* **DESCRIPTION OF THE TASK**
Lines that contain the string "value" are the ones to list; copy all of them from the records.

Records from a dataset
....................
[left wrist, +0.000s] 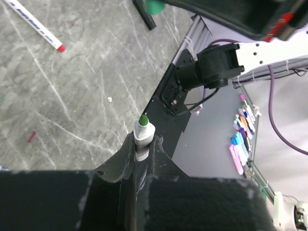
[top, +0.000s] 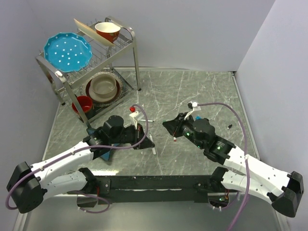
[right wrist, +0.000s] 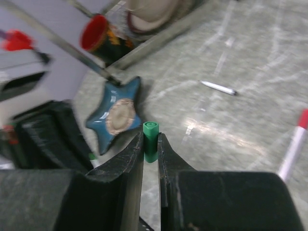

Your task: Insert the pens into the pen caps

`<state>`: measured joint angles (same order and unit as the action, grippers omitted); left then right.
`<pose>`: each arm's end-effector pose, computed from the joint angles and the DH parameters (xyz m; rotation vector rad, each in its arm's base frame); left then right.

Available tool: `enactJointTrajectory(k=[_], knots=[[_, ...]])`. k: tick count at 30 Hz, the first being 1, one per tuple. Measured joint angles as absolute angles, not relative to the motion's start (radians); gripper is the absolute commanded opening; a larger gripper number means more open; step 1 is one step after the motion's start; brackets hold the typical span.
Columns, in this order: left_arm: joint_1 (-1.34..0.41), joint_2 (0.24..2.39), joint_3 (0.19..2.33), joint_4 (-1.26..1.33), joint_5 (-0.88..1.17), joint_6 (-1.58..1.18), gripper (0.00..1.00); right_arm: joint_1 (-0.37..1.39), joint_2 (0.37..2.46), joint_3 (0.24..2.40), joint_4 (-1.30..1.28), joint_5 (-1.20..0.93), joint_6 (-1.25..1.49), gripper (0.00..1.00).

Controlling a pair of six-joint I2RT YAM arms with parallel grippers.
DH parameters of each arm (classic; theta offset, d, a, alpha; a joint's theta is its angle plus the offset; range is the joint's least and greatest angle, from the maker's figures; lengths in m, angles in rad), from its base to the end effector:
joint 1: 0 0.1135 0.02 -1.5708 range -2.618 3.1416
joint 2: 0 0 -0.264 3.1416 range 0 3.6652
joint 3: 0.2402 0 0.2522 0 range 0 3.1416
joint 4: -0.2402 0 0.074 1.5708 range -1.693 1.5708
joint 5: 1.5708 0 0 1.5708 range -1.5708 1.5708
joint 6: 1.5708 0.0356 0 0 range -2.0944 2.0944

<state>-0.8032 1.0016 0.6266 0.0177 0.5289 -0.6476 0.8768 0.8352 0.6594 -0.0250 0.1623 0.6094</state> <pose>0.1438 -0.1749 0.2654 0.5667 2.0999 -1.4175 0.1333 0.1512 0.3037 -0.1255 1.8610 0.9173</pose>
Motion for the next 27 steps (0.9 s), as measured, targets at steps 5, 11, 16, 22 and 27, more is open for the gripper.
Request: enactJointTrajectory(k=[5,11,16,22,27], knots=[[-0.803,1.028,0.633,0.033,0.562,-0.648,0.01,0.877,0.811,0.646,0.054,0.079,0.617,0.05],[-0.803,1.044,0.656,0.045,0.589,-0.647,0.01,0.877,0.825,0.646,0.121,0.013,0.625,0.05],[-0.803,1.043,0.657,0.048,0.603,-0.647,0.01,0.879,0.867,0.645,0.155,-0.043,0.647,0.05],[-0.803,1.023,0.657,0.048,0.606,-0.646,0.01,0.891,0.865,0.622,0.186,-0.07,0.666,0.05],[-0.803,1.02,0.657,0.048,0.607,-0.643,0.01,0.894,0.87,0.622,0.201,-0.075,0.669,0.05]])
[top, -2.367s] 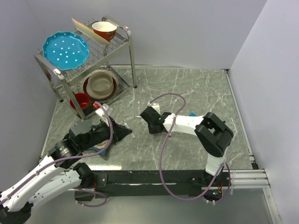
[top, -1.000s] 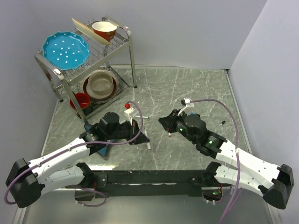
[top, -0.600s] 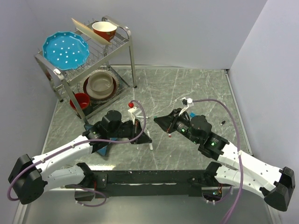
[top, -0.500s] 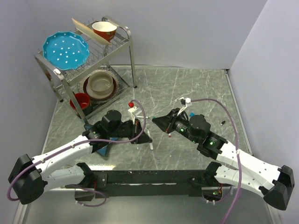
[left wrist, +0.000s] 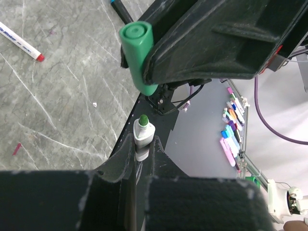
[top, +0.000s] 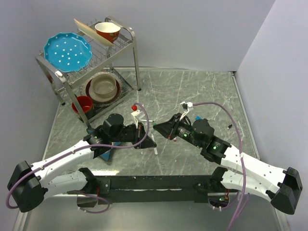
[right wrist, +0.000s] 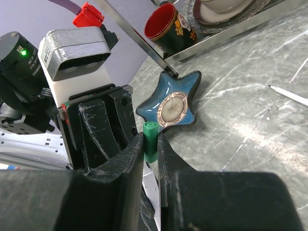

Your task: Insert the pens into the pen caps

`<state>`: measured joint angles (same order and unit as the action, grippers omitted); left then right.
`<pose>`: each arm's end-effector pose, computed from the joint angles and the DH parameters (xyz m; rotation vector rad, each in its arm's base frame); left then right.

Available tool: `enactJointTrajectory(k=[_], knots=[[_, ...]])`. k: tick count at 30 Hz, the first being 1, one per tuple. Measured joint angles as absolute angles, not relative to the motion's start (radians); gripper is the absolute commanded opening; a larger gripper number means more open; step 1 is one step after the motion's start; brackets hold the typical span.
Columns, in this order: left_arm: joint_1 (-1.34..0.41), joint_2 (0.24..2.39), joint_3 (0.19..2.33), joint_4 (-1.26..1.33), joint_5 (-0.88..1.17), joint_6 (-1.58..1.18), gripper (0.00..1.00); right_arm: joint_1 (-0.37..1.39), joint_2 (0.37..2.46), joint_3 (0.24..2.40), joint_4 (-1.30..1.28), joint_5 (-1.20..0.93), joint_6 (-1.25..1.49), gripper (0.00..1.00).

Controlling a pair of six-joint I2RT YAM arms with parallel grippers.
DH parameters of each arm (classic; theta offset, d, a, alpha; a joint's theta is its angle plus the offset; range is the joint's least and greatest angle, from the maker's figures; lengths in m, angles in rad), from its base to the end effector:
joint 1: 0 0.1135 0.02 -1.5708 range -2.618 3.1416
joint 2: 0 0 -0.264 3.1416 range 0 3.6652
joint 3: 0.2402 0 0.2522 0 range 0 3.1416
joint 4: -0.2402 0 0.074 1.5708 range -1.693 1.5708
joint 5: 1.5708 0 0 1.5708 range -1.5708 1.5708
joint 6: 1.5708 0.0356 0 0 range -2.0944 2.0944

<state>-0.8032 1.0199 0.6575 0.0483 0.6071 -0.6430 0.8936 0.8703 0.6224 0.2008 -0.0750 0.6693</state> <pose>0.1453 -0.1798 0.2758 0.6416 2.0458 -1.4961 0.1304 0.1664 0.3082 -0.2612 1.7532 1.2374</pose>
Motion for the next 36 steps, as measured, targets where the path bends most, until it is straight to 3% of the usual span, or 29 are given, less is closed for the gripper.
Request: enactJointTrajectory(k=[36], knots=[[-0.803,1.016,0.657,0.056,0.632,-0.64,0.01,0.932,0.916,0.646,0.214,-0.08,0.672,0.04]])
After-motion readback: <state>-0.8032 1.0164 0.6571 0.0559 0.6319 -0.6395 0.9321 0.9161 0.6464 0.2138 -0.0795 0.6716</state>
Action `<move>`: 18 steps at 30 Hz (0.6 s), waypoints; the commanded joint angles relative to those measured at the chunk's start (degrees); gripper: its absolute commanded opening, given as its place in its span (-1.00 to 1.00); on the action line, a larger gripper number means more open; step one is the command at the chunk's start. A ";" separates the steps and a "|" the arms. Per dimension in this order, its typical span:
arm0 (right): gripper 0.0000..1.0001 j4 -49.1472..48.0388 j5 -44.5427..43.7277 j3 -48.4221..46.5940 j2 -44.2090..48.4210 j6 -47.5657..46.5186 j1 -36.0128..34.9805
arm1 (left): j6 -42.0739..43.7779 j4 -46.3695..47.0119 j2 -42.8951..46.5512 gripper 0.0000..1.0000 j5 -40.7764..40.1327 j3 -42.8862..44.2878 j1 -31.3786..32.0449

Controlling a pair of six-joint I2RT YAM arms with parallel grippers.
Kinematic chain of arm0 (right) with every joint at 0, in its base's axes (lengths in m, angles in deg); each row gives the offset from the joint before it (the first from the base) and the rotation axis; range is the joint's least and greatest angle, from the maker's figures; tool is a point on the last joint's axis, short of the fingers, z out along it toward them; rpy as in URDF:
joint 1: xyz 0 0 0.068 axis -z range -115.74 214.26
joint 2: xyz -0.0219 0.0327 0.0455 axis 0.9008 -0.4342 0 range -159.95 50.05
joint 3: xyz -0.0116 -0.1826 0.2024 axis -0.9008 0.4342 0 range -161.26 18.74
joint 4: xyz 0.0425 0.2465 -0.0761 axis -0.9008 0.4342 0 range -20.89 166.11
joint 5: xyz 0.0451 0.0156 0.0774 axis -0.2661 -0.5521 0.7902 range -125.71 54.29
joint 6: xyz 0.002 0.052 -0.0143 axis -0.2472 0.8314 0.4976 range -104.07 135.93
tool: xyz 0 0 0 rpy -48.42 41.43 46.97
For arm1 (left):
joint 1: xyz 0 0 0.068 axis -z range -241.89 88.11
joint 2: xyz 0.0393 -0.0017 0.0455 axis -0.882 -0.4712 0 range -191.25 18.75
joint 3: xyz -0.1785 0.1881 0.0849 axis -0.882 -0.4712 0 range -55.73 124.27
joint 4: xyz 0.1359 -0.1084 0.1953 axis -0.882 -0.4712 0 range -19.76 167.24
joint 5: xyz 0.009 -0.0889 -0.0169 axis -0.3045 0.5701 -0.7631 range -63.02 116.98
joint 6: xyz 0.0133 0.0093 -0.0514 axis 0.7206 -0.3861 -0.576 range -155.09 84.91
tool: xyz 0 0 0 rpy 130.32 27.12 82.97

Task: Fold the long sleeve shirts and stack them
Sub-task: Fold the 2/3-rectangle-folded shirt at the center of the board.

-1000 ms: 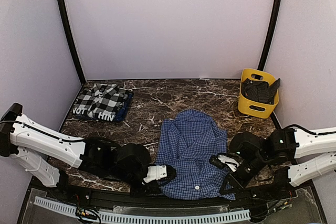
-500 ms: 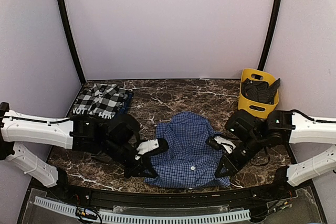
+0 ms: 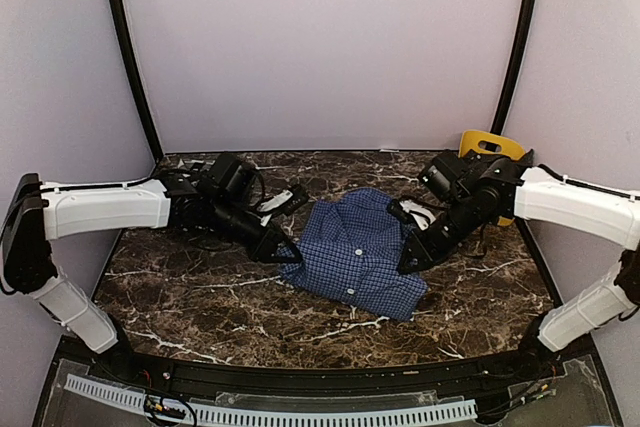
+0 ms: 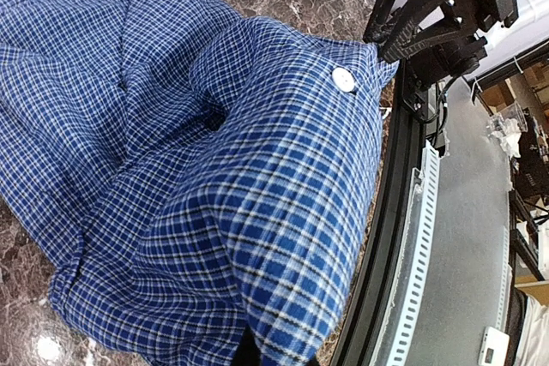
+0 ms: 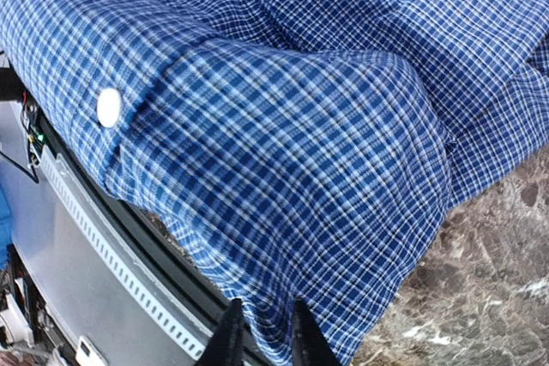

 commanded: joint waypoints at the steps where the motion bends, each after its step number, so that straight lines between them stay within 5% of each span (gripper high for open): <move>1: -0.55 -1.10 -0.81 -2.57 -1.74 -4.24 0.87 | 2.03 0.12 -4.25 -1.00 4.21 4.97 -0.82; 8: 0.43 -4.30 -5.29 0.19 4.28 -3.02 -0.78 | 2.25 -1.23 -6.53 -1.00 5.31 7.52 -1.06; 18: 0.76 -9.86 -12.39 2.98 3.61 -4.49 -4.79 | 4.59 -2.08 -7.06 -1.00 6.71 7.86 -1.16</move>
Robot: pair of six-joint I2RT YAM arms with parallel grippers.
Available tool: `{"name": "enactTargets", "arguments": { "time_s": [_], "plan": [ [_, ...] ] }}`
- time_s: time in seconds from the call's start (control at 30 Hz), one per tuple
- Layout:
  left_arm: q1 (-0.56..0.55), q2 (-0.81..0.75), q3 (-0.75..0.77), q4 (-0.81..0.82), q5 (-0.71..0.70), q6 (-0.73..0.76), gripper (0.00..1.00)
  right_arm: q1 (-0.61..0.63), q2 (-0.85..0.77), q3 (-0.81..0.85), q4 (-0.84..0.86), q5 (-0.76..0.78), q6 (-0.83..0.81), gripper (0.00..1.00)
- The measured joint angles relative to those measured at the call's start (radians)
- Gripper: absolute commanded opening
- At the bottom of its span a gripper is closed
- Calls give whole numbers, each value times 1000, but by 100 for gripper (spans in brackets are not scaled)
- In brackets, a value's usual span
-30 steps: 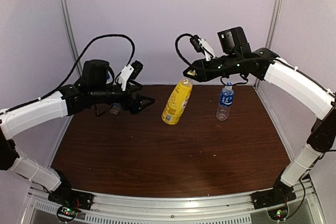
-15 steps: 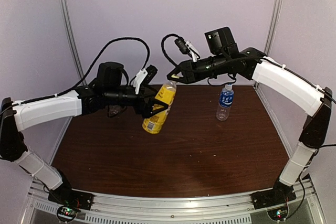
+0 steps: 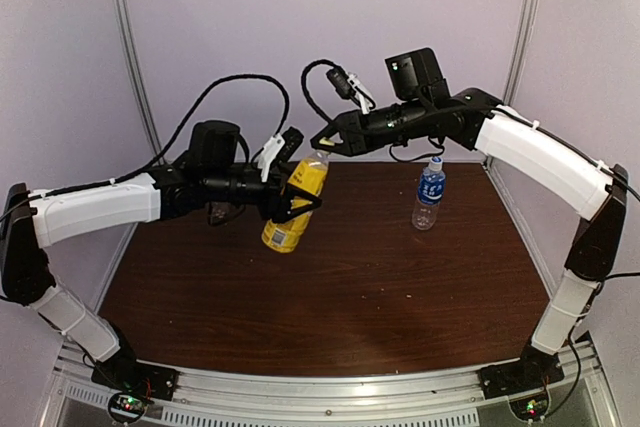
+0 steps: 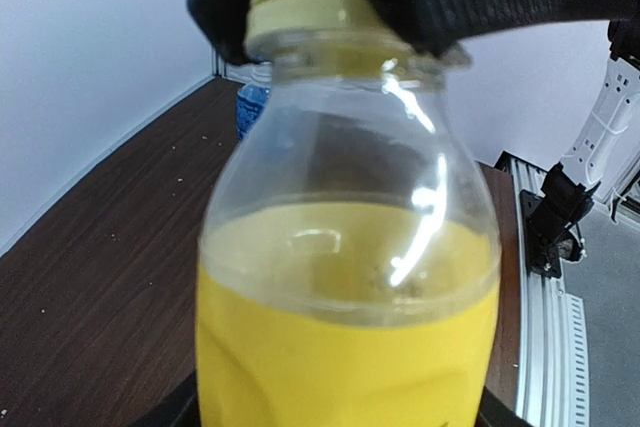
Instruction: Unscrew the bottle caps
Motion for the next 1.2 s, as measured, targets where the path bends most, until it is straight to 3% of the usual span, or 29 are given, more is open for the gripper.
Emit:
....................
* **WRITTEN SOLUTION**
- Calls give whole numbers, each value times 1000, but by 100 for gripper (spans in brackets are not scaled)
- In brackets, a value's usual span

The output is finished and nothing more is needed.